Paulo Rocha
Rola a bola no mundial e rebolam considerações e juízos, debates e sentenças por causa do jogo e dos seus atores, principais e sobretudo os secundários. Em qualquer competição e sobretudo no futebol no nosso ambiente latino, o tempo de jogo fora de campo é, sem dúvida, muito superior ao que se passa dentro das quatro linhas. Com um grande perigo: a competição é cada vez menos um desporto que resulta das capacidades físicas e psíquicas de atletas e equipas e decorre antes de bastidores, pressões, jogadas impossíveis de aplicar a qualquer modalidade desportiva.
No dia 1 de junho foi publicado um documento que vai ser, por certo, uma referência para aqueles que estiverem interessados não na vitória a qualquer preço nas o desenvolvimento de atividades desportivas que sejam expressão da vida humana, da relação entre pessoas, e não de negócios desumanos. “Dar o melhor de si” é o título do texto.
“Dar o melhor de si é um tema fundamental do desporto, uma vez que os atletas se esforçam individual e coletivamente para conseguir os seus objetivos no jogo. E quando a pessoa dá o melhor de si, experimenta a alegria do dever cumprido”. Assim começa este documento, que não é um conjunto de artigos estatutários de um clube ou associação desportiva, um regulamento de uma competição ou o corpo normativo de uma modalidade.
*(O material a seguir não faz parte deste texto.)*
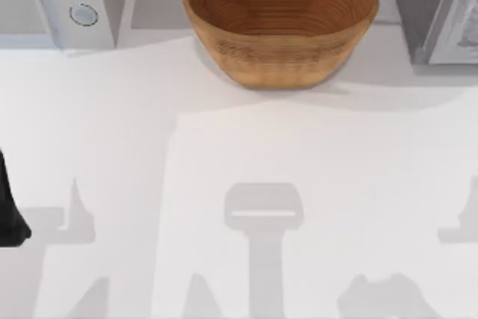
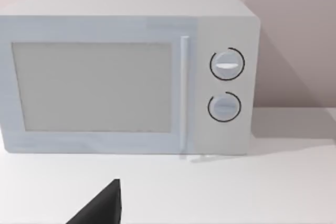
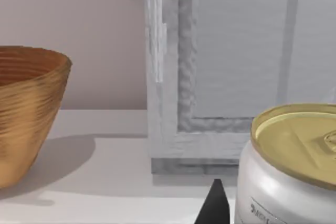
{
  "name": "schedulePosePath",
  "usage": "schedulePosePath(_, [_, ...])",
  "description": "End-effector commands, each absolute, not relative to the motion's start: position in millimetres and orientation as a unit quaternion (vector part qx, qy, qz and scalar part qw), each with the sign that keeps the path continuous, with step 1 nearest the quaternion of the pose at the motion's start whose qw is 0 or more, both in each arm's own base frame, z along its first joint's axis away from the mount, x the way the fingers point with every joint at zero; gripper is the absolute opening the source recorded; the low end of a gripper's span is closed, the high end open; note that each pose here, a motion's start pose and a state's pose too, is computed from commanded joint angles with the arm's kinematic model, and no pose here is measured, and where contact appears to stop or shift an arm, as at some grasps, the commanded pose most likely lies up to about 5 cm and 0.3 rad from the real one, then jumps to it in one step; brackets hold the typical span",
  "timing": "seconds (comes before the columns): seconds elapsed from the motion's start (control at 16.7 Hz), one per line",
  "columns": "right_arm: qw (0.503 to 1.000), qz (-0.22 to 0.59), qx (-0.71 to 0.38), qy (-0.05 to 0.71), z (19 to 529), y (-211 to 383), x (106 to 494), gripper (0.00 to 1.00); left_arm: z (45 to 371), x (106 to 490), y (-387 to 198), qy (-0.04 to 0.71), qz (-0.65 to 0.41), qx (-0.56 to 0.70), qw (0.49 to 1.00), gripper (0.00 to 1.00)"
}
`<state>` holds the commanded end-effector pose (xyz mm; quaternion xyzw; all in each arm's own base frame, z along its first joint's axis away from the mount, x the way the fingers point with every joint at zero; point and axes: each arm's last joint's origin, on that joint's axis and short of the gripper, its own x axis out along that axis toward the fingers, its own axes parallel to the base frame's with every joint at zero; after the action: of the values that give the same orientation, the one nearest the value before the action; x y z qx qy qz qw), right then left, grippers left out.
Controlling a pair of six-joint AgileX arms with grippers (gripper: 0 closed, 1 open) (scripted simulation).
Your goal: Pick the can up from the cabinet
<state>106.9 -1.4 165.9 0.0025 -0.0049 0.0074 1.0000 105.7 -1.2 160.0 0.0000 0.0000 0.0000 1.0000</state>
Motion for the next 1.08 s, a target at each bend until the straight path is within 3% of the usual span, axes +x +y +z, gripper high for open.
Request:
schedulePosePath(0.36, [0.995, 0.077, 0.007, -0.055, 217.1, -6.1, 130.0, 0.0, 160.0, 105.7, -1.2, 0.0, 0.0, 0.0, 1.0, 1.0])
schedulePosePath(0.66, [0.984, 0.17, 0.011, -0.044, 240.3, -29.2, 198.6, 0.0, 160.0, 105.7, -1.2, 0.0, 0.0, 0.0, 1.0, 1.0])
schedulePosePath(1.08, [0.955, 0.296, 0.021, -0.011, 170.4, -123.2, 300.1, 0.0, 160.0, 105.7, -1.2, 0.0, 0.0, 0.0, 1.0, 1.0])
Trata-se da abordagem do fenómeno desportivo no que tem de mais genuíno, como parte integrante da pessoa humana, para apresentar as marcas que devem definir qualquer atividade desportiva, felizmente visível em tantos atletas e equipas: ser expressão do corpo, alma e espírito, do indivíduo e da equipa; desenrolar-se com criatividade, liberdade e regras; resultar do sacrifício; gerar alegria, harmonia, valentia, igualdade, respeito, solidariedade; e ser expressão da procura do sentido para a pessoa.
O documento foi publicado pelo Vaticano, pelo setor que coordena projetos relacionados com os leigos, a família e a vida, e inspira atletas, equipas, responsáveis e também adeptos de todas as modalidades.
O envolvimento do público nas várias competições compromete cada vez mais a concretização desse desígnio maior para o desporto: “Dar o melhor de si”. Mais do que adeptos, apoiantes de uma equipa ou modalidade, verifica-se o crescente número de seguidores de clubes e dirigentes, partidários de estratégias empresariais que em nada se relacionam com a prática desportiva e correligionários de intervenções públicas e mediáticas que apenas têm por objetivo o negócio e só por essa via também pensam na vitória.
Também nos ambientes que envolvem estádios e competições, o documento sobre o desporto publicado pelo Vaticano deixa pistas a considerar, caso os adeptos estejam interessados no desporto e não só no clube, que se resumem a indicações raramente observáveis neste meio: apoiar a equipa na vitória e na derrota e respeitar os adversários e os árbitros. Porque para apoiar uma equipa não é necessário ser contra o adversário.
Ingenuidade? Talvez! Mas o único meio para os adeptos ajudarem a salvar o desporto. E também os clubes!